Наклонившись к духовке, обнаруживаю, что маленькое устройство, определяющее готовность индейки, наконец-то выскочило из поджаристой жирной птицы наружу.
— Анна, — кричу ей в столовую, — штуковина выпрыгнула. Индейка готова.
— О Боже! — Анна на всех парах несется в кухню и сгребает сразу все прихватки. Но вдруг останавливается, и ее уже протянутая к духовке рука повисает в воздухе:
— А что, если эта штука все-таки сломана? Может, она выскочила раньше времени и птица еще сырая?
Все, что я на эту тему думаю, она без труда может прочитать на моем лице. Но вслух я только коротко бросаю:
— Достань индейку из духовки.
— Хорошо-хорошо. Сейчас достану.
Ш-ш-ш-ш-ш! Вот тебе и взрослые!
80
Пятнадцать минут спустя мы все сидим в столовой за празднично накрытым столом. Боже, какой выпендреж: белая скатерть, крахмальные салфетки, столовое серебро и парадный сервиз — прямо картинка из журнала по домоводству.
Газ, конечно, слегка подпортил антураж, вертикально зажав в кулаки нож и вилку. Но я вовремя на него сердито зыркнула, и он быстро поправился.
— А что если каждый из нас скажет вслух, кому и за что он хочет сказать спасибо? — предлагает Анна. — Давайте пойдем по кругу. Ариель, начинай.
— М-м-м, — мычит Ангел и вопросительно смотрит на меня.
Я слегка киваю ей. Давай, моя хорошая. У тебя получится. Только не проговорись случайно про наши планы.
— Я благодарна моей семье, — она показывает рукой на всех нас. — Я благодарна за то, что у меня есть собака. Я благодарна за то, что Макс обо мне заботится. — Наконец, вовремя вспомнив, что Анна тоже сидит здесь за столом, Ангел добавляет: — И я благодарна за то, как нам здесь хорошо. Мне очень нравится.
Анна улыбается.
— Теперь ты, Зефир.
— Э-э-э… Я благодарен за всю эту еду… — мямлит Газзи. — Ну и семье. И за то, что мы здесь.
— Кристал?
— Я благодарна за еду и моим братьям и сестрам, — тараторит Надж. — И я благодарна, что у меня большие карие глаза и длинные ресницы. Я благодарна, что мы можем здесь немного пожить. За МТВ и за мягкие леденцы.
— Спасибо, Надж. Джеф?
— Я, как Зефир. За что он благодарен, за то и я. — Длинные пальцы Игги барабанят по столу. — Теперь Кника очередь.

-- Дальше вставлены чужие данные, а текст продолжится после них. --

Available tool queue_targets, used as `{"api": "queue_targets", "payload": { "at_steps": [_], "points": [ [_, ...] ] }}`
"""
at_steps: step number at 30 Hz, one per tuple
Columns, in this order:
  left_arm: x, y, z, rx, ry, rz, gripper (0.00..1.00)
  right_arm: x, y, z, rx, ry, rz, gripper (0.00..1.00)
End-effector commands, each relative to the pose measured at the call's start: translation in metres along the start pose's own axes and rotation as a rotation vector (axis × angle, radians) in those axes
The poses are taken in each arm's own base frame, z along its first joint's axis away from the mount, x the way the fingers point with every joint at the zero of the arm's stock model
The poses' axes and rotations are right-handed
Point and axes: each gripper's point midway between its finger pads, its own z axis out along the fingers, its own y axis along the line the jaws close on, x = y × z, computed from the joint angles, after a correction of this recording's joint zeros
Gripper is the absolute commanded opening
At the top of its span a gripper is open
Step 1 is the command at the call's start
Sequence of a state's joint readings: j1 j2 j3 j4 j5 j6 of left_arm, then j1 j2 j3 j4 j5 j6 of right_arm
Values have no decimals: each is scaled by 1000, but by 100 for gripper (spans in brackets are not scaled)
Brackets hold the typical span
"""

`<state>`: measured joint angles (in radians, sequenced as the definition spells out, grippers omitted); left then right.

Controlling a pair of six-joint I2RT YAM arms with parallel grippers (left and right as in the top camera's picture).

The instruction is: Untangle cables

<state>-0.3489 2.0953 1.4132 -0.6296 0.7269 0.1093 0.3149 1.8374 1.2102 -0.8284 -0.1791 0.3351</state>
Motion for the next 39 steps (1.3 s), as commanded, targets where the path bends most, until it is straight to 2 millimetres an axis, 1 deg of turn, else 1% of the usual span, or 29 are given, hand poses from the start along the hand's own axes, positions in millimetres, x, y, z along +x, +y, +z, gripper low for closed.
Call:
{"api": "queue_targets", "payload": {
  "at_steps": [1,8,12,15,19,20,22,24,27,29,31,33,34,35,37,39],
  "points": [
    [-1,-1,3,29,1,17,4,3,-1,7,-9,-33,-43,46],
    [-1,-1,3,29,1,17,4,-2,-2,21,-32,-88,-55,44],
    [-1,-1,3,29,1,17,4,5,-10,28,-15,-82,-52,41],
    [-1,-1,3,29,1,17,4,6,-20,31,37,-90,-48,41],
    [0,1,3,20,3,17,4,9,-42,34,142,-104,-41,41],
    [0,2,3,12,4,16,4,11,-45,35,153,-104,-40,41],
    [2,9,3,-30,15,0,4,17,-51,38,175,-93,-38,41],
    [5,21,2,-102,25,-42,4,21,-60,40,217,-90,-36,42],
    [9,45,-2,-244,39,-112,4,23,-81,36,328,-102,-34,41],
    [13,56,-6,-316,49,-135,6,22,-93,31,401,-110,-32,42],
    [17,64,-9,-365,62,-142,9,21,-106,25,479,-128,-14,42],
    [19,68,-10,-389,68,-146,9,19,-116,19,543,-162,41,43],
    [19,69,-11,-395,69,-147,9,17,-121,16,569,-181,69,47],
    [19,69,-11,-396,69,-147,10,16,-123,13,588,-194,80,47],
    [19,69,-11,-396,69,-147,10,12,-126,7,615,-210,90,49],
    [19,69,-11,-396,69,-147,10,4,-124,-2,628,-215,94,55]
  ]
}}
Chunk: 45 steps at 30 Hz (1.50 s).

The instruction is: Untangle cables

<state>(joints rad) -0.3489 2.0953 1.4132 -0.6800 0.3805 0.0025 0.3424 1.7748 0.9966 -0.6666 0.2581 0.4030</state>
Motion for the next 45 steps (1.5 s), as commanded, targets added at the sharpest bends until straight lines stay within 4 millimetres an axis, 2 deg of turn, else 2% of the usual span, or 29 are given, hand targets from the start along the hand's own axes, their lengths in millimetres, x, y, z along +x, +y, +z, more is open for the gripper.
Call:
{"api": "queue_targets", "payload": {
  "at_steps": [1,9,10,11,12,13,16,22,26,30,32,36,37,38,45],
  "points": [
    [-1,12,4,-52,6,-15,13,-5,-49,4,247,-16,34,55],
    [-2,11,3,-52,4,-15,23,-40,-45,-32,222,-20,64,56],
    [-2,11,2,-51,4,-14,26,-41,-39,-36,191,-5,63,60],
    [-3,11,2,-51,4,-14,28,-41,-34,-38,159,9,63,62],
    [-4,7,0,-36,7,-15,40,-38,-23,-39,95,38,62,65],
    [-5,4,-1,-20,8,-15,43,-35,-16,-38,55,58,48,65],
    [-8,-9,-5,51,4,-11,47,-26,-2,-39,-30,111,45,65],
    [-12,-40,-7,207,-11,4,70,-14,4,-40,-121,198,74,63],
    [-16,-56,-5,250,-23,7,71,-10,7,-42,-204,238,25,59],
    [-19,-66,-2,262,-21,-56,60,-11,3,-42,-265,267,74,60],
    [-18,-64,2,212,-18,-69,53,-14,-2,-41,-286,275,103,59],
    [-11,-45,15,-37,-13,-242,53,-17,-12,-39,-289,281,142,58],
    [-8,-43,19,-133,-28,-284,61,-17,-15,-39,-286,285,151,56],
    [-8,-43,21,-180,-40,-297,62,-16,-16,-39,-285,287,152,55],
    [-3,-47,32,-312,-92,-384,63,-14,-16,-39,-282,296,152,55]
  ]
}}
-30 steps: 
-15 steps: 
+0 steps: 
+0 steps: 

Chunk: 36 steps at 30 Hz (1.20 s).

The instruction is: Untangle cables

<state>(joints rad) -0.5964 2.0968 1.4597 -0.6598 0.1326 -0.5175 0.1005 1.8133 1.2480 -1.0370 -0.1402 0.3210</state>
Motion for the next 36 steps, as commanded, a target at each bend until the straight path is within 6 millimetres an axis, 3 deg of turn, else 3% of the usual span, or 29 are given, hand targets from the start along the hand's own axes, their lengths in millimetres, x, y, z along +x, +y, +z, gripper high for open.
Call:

Клык выглядит так, будто кресло зубного врача представляется ему более желанным местом пребывания.
— И я, как все: семья, еда и кров над головой.
Мы встретились глазами, и он покраснел, точно внезапно оказался в бане. Моя очередь. Мне хочется сказать, как сильно и кому я благодарна. Но только не вслух, не перед Анной. Я благодарна нам всем за то, что мы вместе, и за то, что все мы живы и здоровы. Я так благодарна всем нам, что мы спасли Ангела от белохалатников, что все мы свободны и вырвались из Школы. Я благодарна, что в эту минуту нас не преследуют и не атакуют ирейзеры. С нами много всякой дряни уже успело случиться и наверняка случится еще больше. Но сейчас — тишина и покой, и я не так глупа, чтобы принимать это как должное.